◆ TASK TO CARRY OUT: Set down all the entries again, word for word.

◆ INPUT RECORDS:
▬▬▬▬▬▬▬▬▬▬

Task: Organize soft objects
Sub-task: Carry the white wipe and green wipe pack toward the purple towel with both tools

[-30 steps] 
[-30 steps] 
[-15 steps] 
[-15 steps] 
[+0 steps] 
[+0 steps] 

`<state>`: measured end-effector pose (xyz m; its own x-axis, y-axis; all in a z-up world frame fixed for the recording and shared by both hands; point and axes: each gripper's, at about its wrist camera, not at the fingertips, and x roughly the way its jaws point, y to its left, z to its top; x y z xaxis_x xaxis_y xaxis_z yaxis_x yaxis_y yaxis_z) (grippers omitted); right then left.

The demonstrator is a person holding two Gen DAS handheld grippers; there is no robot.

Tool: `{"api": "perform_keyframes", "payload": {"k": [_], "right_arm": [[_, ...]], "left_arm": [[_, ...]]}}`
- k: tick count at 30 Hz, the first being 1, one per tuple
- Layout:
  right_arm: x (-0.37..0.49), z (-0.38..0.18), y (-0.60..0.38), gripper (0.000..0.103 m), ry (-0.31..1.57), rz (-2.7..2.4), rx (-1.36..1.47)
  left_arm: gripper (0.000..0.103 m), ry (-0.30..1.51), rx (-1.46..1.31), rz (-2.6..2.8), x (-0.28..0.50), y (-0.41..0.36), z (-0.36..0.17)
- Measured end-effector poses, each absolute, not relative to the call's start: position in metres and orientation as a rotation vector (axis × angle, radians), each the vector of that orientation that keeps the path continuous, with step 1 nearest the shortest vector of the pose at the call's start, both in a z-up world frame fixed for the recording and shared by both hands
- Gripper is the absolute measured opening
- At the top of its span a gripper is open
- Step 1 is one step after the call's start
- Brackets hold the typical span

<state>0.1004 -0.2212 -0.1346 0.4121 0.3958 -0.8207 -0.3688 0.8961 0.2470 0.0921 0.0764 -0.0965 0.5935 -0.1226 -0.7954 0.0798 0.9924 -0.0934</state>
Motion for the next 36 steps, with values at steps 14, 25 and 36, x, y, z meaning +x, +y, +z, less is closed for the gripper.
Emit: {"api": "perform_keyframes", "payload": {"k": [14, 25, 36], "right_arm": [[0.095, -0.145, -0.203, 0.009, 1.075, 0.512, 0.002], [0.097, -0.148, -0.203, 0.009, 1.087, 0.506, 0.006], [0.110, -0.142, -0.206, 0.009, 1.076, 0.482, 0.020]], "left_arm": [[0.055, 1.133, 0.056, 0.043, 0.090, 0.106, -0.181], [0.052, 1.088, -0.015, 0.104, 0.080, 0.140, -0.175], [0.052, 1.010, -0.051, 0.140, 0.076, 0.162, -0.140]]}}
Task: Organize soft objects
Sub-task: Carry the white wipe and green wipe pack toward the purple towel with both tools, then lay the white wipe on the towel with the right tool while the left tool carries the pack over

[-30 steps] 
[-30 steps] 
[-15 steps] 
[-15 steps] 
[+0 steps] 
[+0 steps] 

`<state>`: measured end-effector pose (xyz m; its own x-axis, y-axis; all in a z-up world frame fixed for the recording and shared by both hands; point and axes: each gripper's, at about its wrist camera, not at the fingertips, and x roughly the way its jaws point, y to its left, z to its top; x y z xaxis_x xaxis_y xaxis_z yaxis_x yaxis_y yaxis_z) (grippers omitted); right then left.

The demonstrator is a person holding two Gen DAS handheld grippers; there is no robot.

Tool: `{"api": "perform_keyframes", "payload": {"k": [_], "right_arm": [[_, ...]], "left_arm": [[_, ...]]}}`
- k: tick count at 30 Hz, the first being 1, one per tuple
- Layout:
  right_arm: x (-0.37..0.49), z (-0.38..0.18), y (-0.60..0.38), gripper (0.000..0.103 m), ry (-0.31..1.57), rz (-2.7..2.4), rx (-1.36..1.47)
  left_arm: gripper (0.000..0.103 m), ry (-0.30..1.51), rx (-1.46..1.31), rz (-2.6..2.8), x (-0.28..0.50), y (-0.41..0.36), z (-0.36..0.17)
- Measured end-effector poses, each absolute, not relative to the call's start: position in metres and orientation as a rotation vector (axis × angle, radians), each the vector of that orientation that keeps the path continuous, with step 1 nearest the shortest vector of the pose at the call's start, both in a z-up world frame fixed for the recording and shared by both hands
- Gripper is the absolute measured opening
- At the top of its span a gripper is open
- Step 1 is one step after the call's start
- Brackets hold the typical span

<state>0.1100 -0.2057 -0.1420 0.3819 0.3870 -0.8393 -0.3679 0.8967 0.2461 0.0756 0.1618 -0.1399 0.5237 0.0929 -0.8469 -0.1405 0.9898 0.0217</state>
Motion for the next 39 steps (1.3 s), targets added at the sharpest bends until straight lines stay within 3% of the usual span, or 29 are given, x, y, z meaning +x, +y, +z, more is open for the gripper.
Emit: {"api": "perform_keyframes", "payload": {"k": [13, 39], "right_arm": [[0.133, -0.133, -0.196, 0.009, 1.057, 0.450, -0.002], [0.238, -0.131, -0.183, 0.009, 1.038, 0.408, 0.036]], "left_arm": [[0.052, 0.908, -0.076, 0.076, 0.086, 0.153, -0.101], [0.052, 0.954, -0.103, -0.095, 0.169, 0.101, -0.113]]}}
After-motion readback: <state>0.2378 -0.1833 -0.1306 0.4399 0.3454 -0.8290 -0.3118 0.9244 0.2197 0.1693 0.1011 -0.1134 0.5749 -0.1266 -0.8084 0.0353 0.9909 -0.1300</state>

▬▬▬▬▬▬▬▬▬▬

◆ EXERCISE SOLUTION:
Task: Organize soft objects
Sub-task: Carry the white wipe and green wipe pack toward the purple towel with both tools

[-30 steps] 
[-30 steps] 
[-15 steps] 
[-15 steps] 
[+0 steps] 
[+0 steps] 

`<state>`: measured end-effector pose (xyz m; its own x-axis, y-axis; all in a z-up world frame fixed for the recording and shared by both hands; point and axes: each gripper's, at about its wrist camera, not at the fingertips, and x roughly the way its jaws point, y to its left, z to its top; x y z xaxis_x xaxis_y xaxis_z yaxis_x yaxis_y yaxis_z) (grippers omitted); right then left.

The demonstrator is a person holding two Gen DAS handheld grippers; there is no robot.

Tool: `{"api": "perform_keyframes", "payload": {"k": [_], "right_arm": [[_, ...]], "left_arm": [[_, ...]]}}`
- k: tick count at 30 Hz, the first being 1, one per tuple
- Layout:
  right_arm: x (-0.37..0.49), z (-0.38..0.18), y (-0.60..0.38), gripper (0.000..0.103 m), ry (-0.31..1.57), rz (-2.7..2.4), rx (-1.36..1.47)
  left_arm: gripper (0.000..0.103 m), ry (-0.30..1.51), rx (-1.46..1.31), rz (-2.6..2.8), x (-0.28..0.50), y (-0.41..0.36), z (-0.36..0.17)
- Measured end-effector poses, each absolute, not relative to the call's start: position in metres and orientation as a rotation vector (axis × angle, radians), each the vector of that orientation that keeps the path continuous, with step 1 nearest the shortest vector of the pose at the call's start, both in a z-up world frame fixed for the recording and shared by both hands
- Gripper is the absolute measured opening
- At the top of its span a gripper is open
- Step 1 is one step after the call's start
- Brackets hold the typical span

<state>0.1004 -0.2212 -0.1346 0.4121 0.3958 -0.8207 -0.3688 0.8961 0.2470 0.0921 0.0764 -0.0965 0.5935 -0.1226 -0.7954 0.0798 0.9924 -0.0934</state>
Motion for the next 36 steps, with values at steps 14, 25 and 36, x, y, z meaning +x, +y, +z, less is closed for the gripper.
Emit: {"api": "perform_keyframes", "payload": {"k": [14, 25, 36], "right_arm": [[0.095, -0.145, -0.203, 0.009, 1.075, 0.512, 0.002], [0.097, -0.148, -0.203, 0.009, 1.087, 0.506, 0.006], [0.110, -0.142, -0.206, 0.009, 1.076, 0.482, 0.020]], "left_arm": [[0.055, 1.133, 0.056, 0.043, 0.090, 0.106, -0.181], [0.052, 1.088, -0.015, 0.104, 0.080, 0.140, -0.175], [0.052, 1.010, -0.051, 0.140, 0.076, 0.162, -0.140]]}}
Task: Organize soft objects
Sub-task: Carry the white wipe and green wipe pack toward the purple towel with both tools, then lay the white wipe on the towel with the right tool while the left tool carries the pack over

[-30 steps] 
[-30 steps] 
[-15 steps] 
[-15 steps] 
[+0 steps] 
[+0 steps] 

`<state>`: measured end-effector pose (xyz m; its own x-axis, y-axis; all in a z-up world frame fixed for the recording and shared by both hands; point and axes: each gripper's, at about its wrist camera, not at the fingertips, and x roughly the way its jaws point, y to its left, z to its top; x y z xaxis_x xaxis_y xaxis_z yaxis_x yaxis_y yaxis_z) (grippers omitted); right then left.

The demonstrator is a person holding two Gen DAS handheld grippers; there is no robot.

Tool: `{"api": "perform_keyframes", "payload": {"k": [_], "right_arm": [[_, ...]], "left_arm": [[_, ...]]}}`
- k: tick count at 30 Hz, the first being 1, one per tuple
- Layout:
  right_arm: x (-0.37..0.49), z (-0.38..0.18), y (-0.60..0.38), gripper (0.000..0.103 m), ry (-0.31..1.57), rz (-2.7..2.4), rx (-1.36..1.47)
  left_arm: gripper (0.000..0.103 m), ry (-0.30..1.51), rx (-1.46..1.31), rz (-2.6..2.8), x (-0.28..0.50), y (-0.41..0.36), z (-0.36..0.17)
- Measured end-effector poses, each absolute, not relative to the call's start: position in metres and orientation as a rotation vector (axis × angle, radians), each the vector of that orientation that keeps the path continuous, with step 1 nearest the shortest vector of the pose at the call's start, both in a z-up world frame fixed for the recording and shared by both hands
- Gripper is the absolute measured opening
- At the top of its span a gripper is open
- Step 1 is one step after the call's start
- Brackets hold the typical span

<state>0.1100 -0.2057 -0.1420 0.3819 0.3870 -0.8393 -0.3679 0.8967 0.2461 0.0756 0.1618 -0.1399 0.5237 0.0929 -0.8469 -0.1405 0.9898 0.0217</state>
Motion for the next 39 steps (1.3 s), targets added at the sharpest bends until straight lines stay within 3% of the usual span, or 29 are given, x, y, z meaning +x, +y, +z, more is open for the gripper.
Emit: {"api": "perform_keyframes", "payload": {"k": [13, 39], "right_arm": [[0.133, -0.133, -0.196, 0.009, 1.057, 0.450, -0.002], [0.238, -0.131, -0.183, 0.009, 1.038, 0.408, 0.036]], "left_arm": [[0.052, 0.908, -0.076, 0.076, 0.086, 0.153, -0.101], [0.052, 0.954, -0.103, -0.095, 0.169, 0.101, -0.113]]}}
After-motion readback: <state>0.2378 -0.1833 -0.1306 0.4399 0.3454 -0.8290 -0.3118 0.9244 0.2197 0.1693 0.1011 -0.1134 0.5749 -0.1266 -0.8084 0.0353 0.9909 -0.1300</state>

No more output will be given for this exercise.